Creative class struggle

Gentrification and sex work in Hamilton’s downtown core

{description:attr_safe}
The Mixed Media gallery.

Two downtown neighbourhoods in Hamilton, Ontario – James St. North and Landsdale – have recently been the site of several skirmishes in a gentrification war waged in the media, art galleries and on the streets themselves.

James St. North is the vibrant hub of a burgeoning arts community. Busy cafés and bars owned by Portuguese and Italian immigrants who have called the neighbourhood home for decades sit next to swanky new art galleries showcasing the work of local artists. Just east lies the Landsdale neighbourhood, home to some of Hamilton’s poorest residents, including sex workers and other people living or working on the streets. These two neighbourhoods have become focal points of a fiery debate on surveillance, gentrification and the division of public space within Hamilton’s downtown core.

Exemplified by two art exhibits and the media coverage that surrounds them, the debate over the right to space in Hamilton reflects similar gentrification struggles being waged in cities across the country in pursuit of sanitized downtown cores pandering to a “creative class” of young urban professionals (for more info on the creative class, click here).

In May 2008, creative class theorist Richard Florida was the keynote speaker at Hamilton’s day-long economic summit.

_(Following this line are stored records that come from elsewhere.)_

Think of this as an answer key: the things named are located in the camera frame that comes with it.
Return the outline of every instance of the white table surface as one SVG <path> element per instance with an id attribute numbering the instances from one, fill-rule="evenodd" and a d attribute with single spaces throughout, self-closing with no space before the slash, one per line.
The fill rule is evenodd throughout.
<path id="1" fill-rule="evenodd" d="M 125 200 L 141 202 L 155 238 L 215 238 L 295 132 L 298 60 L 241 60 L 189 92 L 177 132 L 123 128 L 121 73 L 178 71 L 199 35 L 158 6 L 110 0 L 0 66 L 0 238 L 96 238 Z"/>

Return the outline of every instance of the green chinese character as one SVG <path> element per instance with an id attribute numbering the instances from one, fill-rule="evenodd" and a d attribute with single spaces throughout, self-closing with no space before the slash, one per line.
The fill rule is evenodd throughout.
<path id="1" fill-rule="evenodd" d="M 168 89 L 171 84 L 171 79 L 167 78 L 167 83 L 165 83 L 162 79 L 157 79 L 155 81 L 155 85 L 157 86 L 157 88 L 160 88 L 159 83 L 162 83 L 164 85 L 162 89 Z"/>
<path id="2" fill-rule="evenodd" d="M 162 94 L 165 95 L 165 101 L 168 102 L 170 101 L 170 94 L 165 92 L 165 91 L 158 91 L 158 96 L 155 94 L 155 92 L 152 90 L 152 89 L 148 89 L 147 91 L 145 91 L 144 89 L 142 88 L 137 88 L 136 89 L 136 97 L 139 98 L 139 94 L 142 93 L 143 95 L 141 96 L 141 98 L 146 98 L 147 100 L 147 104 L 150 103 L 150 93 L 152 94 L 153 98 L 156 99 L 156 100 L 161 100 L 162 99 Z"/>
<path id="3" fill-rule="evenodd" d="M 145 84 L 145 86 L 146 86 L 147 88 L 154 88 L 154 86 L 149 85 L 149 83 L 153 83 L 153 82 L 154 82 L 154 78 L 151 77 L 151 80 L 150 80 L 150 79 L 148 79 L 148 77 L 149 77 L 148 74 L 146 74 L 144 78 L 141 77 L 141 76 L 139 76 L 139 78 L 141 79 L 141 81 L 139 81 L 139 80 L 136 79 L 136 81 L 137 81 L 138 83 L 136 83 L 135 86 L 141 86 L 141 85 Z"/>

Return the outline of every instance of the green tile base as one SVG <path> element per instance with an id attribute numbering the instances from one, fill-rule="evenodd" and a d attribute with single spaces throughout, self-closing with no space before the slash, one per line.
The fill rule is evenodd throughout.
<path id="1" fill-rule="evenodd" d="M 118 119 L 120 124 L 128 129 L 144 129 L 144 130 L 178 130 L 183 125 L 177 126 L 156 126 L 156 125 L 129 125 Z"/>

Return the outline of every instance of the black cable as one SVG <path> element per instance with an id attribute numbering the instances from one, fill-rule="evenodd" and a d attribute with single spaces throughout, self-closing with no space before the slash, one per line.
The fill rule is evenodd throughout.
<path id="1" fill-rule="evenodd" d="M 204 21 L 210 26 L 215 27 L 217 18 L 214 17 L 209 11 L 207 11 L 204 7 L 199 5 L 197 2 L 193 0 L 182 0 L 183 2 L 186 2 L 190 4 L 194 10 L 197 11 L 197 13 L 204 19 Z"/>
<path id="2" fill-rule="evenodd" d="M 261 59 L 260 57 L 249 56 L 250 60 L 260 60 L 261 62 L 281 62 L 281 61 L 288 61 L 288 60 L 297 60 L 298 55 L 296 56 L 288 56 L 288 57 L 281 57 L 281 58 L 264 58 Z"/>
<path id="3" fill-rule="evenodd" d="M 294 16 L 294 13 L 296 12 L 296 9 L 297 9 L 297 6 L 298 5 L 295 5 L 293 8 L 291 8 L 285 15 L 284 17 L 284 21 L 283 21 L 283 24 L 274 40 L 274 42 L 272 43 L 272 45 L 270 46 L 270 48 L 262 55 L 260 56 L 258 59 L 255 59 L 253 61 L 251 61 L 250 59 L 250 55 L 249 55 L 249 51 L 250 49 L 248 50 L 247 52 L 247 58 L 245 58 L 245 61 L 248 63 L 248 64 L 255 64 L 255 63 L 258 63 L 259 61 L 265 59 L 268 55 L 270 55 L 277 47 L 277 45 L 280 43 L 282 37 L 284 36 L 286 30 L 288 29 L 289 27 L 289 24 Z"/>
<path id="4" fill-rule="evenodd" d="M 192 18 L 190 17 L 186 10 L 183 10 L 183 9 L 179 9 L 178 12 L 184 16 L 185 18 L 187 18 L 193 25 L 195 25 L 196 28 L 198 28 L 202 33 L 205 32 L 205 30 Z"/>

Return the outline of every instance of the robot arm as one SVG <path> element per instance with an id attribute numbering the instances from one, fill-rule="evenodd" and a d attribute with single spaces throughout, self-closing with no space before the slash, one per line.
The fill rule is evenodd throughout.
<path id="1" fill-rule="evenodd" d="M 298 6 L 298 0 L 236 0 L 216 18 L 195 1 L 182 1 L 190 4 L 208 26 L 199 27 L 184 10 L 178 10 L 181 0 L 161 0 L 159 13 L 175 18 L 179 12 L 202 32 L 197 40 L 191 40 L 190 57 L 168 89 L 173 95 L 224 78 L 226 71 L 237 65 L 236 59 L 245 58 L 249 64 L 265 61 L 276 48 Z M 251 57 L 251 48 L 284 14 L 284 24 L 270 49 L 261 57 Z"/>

The Hamilton Spectator reported his proclamation that “you can’t help but be part of a boom, you can’t really miss,” given Hamilton’s location in the cross-border “mega-region” that Florida described as stretching from Waterloo, through Montreal and Toronto, and into New York state. It was the city’s first economic summit, with more than 125 of “Hamilton’s most powerful voices in business, the arts, government, social services, health and education” in attendance, who called for a reinvention of Hamilton’s image within three to five years, according to the Spectator. The city of Hamilton began full-force promotion of the Hamilton Creative City Initiative to support the creative economy in 2009.

James Street North

Gentrification in Hamilton’s core

To support the business of art, Hamilton’s downtown core has been subject to various efforts to “clean up” the streets, including the introduction of 24-hour video surveillance, increased police foot patrols, and legal and illegal evictions from heritage buildings to make way for businesses serving young, hip consumers. As developers work to re-create space for the incoming creative class, people living in poverty, who have long resided in the downtown core, are being forced out. The neighbourhoods of James St. North and Gore Park, the heart of downtown Hamilton, have borne the brunt of these changes – both neighbourhoods feature a special police foot patrol, 24-7 video surveillance and more assigned police presence than any other area of the city.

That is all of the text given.